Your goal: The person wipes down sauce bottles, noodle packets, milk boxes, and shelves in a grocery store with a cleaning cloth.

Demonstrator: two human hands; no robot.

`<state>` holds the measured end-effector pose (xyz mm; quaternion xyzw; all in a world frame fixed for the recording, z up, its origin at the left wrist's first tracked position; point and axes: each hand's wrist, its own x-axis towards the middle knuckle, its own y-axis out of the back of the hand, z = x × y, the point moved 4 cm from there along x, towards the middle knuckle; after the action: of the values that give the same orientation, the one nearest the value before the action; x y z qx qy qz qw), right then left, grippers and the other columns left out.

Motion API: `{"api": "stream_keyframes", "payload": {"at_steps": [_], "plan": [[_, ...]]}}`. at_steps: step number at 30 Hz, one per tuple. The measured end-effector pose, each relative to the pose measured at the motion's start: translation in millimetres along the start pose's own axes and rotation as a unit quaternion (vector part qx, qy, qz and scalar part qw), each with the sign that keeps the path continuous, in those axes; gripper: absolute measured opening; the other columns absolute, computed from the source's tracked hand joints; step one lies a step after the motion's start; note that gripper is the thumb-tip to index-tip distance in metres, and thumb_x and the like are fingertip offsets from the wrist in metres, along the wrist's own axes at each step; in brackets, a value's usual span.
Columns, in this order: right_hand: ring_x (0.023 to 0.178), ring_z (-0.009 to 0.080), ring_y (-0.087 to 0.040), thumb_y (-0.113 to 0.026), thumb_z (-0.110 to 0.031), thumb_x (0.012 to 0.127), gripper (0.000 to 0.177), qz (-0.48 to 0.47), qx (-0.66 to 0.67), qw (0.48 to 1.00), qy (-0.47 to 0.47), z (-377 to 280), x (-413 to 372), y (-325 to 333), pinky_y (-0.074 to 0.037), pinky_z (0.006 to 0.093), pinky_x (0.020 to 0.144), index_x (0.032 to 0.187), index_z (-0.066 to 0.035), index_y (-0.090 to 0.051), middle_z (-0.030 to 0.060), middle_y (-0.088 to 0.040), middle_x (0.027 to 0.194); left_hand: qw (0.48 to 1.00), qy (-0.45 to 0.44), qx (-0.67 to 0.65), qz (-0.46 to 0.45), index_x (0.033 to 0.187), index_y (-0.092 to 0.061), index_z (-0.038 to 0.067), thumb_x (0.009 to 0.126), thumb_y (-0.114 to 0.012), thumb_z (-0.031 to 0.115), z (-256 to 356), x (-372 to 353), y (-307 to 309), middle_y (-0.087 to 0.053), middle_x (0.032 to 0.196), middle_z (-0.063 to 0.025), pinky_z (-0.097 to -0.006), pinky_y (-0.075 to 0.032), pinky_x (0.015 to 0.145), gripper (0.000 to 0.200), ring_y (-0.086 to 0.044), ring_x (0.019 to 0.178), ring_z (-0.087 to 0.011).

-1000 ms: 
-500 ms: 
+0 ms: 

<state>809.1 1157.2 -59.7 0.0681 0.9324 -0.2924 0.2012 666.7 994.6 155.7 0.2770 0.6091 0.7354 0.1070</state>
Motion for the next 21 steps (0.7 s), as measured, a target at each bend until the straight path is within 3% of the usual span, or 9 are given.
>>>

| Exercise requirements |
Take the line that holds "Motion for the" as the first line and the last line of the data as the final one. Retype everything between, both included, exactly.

| Output of the task |
Motion for the next 21 steps (0.7 s), as measured, a target at each bend until the straight path is within 3% of the usual span, or 9 are given.
>>>

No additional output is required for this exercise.